Caribbean National Weekly

Former Suriname prime minister dies

By CMC News··1 min read
Former Suriname prime minister dies
Key Points(5)
  • Suriname's former Prime Minister, Wim Udenhout, died at the Paramaribo Academic Hospital on Monday night, his family has confirmed.
  • Udenhout served as prime minister from February 1984 to July 1986 during the transitional period from the military dictatorship to elected government.
  • Although on paper he was the head of the government and the Council of Ministers, the actual political power was in the hands of then army commander Desi Bouterse, who came to power in a coup d’état on February 25, 1980.
  • During his term in office, the media were allowed to operate freely, after being banned following the December 8, 1982 murders, in which five media workers were among the 15 people killed.
  • Media reports said then that the restoration of press freedom was one of the conditions he had sought from Bouterse’s military junta before accepting the post of prime minister.

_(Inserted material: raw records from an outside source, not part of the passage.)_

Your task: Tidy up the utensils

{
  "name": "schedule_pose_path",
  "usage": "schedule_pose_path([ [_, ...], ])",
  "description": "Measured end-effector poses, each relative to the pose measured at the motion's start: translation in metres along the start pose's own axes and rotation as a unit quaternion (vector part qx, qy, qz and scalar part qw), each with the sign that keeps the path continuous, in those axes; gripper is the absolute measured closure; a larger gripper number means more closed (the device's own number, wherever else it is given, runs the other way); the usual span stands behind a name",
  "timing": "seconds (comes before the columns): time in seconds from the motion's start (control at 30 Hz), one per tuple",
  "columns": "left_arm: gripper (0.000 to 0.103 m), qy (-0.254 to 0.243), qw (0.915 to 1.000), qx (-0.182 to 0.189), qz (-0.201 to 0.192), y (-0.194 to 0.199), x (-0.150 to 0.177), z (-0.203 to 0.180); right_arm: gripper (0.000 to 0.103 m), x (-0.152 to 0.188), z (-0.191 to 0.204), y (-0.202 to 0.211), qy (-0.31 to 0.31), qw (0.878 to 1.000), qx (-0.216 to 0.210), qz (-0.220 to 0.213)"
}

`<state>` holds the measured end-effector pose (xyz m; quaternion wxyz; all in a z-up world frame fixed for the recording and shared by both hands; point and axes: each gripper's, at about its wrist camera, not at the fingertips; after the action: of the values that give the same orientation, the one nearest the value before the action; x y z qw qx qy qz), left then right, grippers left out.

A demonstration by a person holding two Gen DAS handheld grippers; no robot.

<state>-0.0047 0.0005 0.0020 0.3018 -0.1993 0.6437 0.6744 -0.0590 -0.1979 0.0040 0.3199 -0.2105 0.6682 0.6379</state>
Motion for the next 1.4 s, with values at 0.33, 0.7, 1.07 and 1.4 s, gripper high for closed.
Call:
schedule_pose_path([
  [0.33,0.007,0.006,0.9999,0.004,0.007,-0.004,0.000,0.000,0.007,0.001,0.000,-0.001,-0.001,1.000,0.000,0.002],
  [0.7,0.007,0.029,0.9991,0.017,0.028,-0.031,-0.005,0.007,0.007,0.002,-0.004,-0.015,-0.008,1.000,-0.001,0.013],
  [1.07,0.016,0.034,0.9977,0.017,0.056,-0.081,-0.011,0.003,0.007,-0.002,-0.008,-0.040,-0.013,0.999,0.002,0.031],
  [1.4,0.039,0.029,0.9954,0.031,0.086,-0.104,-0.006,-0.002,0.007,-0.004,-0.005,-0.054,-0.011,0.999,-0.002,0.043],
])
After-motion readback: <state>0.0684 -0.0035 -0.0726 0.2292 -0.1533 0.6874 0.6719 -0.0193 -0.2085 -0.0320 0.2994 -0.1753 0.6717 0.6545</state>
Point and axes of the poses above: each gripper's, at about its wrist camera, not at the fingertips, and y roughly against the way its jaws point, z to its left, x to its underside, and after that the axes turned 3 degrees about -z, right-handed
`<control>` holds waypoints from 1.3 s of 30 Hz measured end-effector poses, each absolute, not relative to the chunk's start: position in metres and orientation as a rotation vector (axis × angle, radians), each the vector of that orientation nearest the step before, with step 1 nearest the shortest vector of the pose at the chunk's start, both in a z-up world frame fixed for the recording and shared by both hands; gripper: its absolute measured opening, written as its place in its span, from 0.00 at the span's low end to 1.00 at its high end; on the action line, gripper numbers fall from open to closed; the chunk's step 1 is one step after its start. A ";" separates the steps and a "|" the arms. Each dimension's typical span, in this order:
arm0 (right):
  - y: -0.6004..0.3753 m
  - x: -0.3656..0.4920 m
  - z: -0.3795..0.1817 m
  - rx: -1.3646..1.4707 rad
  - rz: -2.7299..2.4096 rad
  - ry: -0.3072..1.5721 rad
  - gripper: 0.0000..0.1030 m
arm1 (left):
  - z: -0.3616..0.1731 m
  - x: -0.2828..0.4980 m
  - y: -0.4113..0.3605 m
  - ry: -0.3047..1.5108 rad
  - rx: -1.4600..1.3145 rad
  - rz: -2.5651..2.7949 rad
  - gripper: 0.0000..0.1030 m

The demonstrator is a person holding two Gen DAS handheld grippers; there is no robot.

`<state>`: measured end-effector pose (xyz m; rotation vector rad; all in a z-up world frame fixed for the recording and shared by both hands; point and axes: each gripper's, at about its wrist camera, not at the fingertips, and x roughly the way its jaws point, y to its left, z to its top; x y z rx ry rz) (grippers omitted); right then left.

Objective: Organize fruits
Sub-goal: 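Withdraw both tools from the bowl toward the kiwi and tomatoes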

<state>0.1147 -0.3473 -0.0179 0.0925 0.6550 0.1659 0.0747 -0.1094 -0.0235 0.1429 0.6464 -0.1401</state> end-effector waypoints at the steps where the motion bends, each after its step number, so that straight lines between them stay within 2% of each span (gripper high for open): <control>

Suriname's former Prime Minister, Wim Udenhout, died at the Paramaribo Academic Hospital on Monday night, his family has confirmed.

He was 85.

Udenhout served as prime minister from February 1984 to July 1986 during the transitional period from the military dictatorship to elected government.

Although on paper he was the head of the government and the Council of Ministers, the actual political power was in the hands of then army commander Desi Bouterse, who came to power in a coup d’état on February 25, 1980.

During his term in office, the media were allowed to operate freely, after being banned following the December 8, 1982  murders, in which five media workers were among the 15 people killed.

Media reports said then that the restoration of press freedom was one of the conditions he had sought from Bouterse’s military junta before accepting the post of prime minister.

Udenhout, who held a doctorate in English Literature from Leiden University, had in 1975, emigrated to the Netherlands, but returned to Paramaribo to become a teacher and head of the English section at the Institute for the Training of Teachers.

From 1989 to 1997, Udenhout was Suriname’s ambassador to the United States and permanent representative to the Organization of American States (OAS).